> [Your instructions] Among the lines of the material, copy those that hold the string "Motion".

> [Given data]

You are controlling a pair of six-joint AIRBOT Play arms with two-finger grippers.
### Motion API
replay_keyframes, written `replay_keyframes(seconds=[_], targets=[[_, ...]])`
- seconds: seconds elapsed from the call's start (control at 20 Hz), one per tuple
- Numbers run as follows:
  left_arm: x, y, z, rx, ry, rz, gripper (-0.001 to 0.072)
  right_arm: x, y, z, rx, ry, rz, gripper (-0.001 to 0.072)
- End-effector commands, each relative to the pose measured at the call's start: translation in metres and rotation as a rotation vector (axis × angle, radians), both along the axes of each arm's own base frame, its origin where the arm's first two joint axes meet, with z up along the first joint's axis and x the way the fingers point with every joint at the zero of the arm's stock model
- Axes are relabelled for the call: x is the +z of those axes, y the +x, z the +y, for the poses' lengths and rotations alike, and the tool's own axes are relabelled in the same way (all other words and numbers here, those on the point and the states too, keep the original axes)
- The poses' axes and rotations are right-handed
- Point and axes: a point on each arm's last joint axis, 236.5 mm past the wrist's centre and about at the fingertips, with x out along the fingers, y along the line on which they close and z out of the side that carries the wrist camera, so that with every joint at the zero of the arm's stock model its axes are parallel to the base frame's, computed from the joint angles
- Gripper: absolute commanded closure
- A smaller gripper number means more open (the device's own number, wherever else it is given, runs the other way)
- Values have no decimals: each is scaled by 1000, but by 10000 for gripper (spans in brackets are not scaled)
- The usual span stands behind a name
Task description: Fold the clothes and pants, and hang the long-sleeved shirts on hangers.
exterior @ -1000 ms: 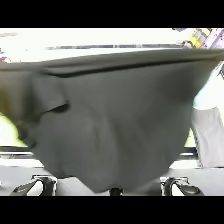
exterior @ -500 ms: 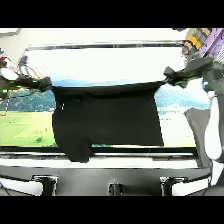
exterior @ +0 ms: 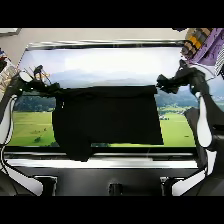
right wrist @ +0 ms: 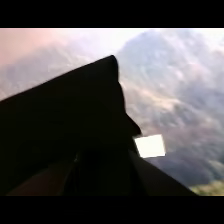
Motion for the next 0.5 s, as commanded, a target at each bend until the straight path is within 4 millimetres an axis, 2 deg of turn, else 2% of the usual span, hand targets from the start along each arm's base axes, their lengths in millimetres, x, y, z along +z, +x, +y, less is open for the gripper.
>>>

> [Written answer]
### Motion API
Motion for the next 0.5 s, as commanded, a target at each bend until the straight path is within 4 millimetres an axis, 2 deg of turn, else 2% of the usual span, hand targets from the start along each arm's base axes, their lengths in millimetres, x, y, z along +z, +x, +y, less is open for the gripper.

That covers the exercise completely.